My beer came quickly, with a heaping pile of limes on a plate. I asked the waiter why he brought so many of them.
“If you’ve been to the dentist, and most gringos here have been, then you have to wait ’til 4 p.m. for the work to be done, so you will need several more beers — and for those, you’ll need a plate of limes.”
It was hokey and a little garish but beautiful. This was what some of the border towns I knew were like before the drug war, before the killing emptied the streets. I asked the waiter how badly the drug war had affected Nuevo Progreso.
“We had a few years that were very quiet because of the war,” he said, “but we were never as bad as some of the other cities because there is no real smuggling road out of here. We more or less got caught in the war between Reynosa and Matamoros but didn’t really have a war of our own. But things are good again. They’ve been good for about two years now.”
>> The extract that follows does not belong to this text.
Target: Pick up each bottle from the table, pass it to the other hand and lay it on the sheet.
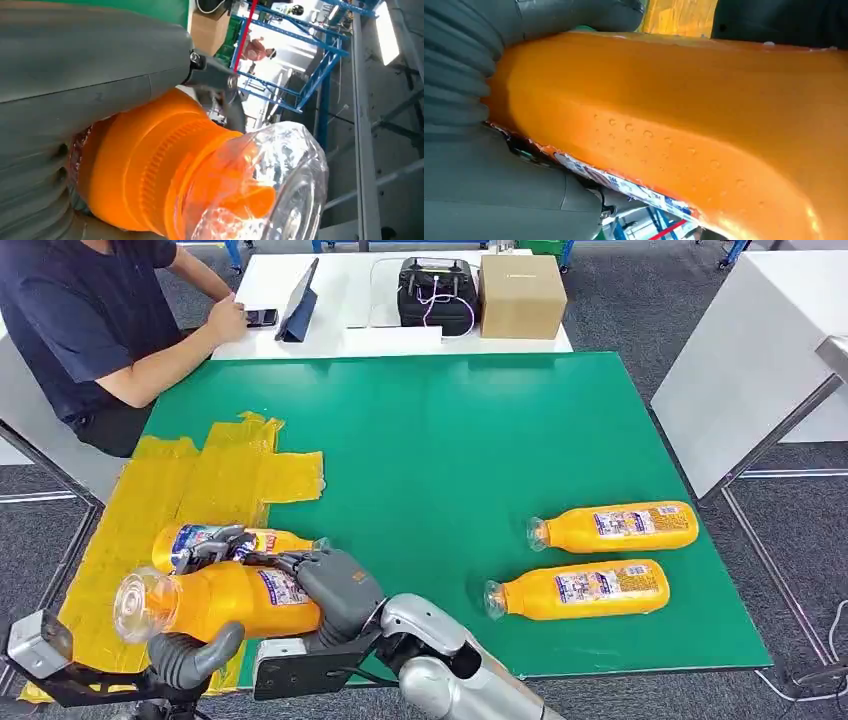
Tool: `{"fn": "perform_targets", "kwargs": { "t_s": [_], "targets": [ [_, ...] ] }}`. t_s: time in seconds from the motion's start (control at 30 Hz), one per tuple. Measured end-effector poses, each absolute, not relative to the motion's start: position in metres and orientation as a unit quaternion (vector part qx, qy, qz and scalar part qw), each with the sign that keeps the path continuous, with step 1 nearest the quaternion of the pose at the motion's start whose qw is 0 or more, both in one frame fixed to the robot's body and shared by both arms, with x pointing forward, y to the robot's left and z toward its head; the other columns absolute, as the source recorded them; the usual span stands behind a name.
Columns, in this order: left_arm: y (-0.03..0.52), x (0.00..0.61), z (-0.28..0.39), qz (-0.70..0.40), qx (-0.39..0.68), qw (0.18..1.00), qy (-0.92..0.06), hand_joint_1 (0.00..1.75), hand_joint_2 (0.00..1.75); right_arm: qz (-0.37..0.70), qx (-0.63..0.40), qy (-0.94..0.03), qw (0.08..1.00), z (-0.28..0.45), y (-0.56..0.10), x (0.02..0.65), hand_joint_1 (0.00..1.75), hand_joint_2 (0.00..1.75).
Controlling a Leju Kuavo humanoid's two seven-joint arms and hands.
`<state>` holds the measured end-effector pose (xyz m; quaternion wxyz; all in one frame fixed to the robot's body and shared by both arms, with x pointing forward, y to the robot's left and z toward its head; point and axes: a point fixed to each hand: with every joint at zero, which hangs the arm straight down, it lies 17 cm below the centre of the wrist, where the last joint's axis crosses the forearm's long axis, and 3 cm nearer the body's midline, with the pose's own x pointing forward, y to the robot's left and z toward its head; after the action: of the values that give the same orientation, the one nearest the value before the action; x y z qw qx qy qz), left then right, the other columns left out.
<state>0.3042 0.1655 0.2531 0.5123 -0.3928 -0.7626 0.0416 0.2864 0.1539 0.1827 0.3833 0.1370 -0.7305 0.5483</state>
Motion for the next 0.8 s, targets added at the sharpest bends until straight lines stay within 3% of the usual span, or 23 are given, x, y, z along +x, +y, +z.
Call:
{"fn": "perform_targets", "kwargs": {
  "t_s": [0.53, 0.6, 0.63, 0.67, 0.8],
  "targets": [
    [0.168, 0.3, 0.253, 0.04, -0.386, 0.509, -0.768, 1.75, 1.75, 0.558, 0.139, -0.728, 0.373, 0.181, 0.157, 0.282, 1.75, 1.75],
    [0.168, 0.3, 0.252, 0.04, -0.385, 0.51, -0.769, 1.75, 1.75, 0.56, 0.137, -0.728, 0.372, 0.18, 0.157, 0.282, 0.0, 1.75],
    [0.169, 0.3, 0.252, 0.04, -0.381, 0.51, -0.77, 1.75, 1.75, 0.56, 0.13, -0.729, 0.371, 0.179, 0.156, 0.283, 0.0, 1.75],
    [0.169, 0.301, 0.252, 0.038, -0.377, 0.511, -0.771, 1.75, 1.75, 0.562, 0.12, -0.73, 0.37, 0.178, 0.156, 0.284, 0.0, 0.0],
    [0.171, 0.309, 0.246, 0.012, -0.3, 0.525, -0.796, 1.75, 1.75, 0.563, 0.075, -0.729, 0.381, 0.167, 0.144, 0.296, 0.0, 0.0]
  ]
}}
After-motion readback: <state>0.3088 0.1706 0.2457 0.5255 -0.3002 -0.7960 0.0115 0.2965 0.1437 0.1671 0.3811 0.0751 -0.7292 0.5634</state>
In a few minutes I was joined by Chepa and the girls, and after cold sodas for the girls and a $2 margarita for Chepa — second one free — we headed for lunch at Arturo’s, the most famous restaurant in town. It was jammed with well-heeled Mexicans and gringos — there were several fur pieces on display despite the heat outside — and we decided we were simply too underdressed. We made our way across the street to a fourth-floor restaurant with fantastic views of Nuevo Progreso’s main street.
After lunch, we did some shopping for presents for everybody else in the family back home, and then we made our way back to the dentist. We were early, but that wasn’t a problem. The work was done and fit me well. The only unfinished piece was a bridge belonging to one of our friends which needed repaired. That would be done by noon the next day.
For the night, we crossed the bridge and drove to McAllen, across the river from Reynosa. We returned the next day and picked up a load of beautiful ceramics along with the finished bridge.
The tally for four cleanings, two extractions for me, one root canal, a lower bridge, the work Chepa needed (nobody’s business), and the repaired bridge came to $1,404. Plus, another grand for the rental car, the gas, hotels, food, and presents. Based on my math, we saved about $7,500.
Driving home, I couldn’t believe how little evidence of the drug war we encountered. In the entire first day and few hours of the second, I saw only one military vehicle: a Ford pickup fitted with a fixed .50-caliber gun in the bed which appeared to be patrolling the town. One man stood at the trigger while four men with automatics sat at the corners of the bed. Another man with an automatic rode shotgun. They all wore ski masks, a reminder that things had been very ugly and dangerous not too long ago.
Home, I made dozens of phone calls to medical clinics and dental offices in Mexican border cities all along the Texas line. Everyone had the same response. Come on down. There’s a ceasefire in effect, and the party is just getting started.